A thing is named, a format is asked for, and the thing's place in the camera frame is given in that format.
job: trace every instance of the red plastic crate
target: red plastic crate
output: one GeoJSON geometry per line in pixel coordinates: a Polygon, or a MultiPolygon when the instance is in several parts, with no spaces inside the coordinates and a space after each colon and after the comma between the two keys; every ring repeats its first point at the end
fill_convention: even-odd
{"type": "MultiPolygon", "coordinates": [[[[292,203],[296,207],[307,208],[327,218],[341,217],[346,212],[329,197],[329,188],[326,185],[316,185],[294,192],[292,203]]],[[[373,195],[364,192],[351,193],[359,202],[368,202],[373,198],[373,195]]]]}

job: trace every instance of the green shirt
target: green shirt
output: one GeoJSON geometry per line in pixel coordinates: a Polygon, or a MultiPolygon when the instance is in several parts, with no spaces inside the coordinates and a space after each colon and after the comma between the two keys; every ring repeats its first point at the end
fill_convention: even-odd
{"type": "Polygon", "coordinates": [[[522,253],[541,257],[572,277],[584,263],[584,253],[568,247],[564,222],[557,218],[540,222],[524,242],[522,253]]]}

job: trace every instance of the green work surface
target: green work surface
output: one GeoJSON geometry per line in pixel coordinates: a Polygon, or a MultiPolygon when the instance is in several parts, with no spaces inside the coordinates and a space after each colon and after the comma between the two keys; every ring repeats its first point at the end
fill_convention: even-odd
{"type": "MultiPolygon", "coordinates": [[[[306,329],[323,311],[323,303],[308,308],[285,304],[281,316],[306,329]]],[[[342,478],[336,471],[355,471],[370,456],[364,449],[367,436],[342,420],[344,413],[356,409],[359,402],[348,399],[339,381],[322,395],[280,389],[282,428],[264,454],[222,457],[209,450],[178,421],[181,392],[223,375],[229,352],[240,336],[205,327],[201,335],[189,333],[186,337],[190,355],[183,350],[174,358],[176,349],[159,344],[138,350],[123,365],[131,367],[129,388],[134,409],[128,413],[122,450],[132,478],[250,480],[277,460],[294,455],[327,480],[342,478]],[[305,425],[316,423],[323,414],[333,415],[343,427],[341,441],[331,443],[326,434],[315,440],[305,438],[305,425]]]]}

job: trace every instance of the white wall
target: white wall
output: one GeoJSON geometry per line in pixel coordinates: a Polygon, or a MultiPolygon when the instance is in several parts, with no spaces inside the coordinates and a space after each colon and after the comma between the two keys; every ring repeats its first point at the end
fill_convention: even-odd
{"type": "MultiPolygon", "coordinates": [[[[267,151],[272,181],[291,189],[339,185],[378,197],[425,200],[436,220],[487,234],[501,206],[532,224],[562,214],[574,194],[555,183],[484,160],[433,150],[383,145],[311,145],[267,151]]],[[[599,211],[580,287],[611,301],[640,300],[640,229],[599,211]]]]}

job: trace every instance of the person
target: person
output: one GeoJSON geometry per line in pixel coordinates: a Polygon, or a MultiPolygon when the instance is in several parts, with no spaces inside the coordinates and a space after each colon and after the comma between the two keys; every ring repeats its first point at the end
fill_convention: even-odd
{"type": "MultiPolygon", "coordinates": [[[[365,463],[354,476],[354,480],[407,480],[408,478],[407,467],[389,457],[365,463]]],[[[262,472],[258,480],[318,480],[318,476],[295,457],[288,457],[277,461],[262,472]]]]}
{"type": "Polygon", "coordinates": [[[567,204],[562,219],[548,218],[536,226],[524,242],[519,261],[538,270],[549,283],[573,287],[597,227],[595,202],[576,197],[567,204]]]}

==================================================

◆ **THE PROBLEM**:
Go through the records and copy each line with "plastic" in it.

◆ **RESULT FOR THIS TASK**:
job: trace every instance of the red plastic crate
target: red plastic crate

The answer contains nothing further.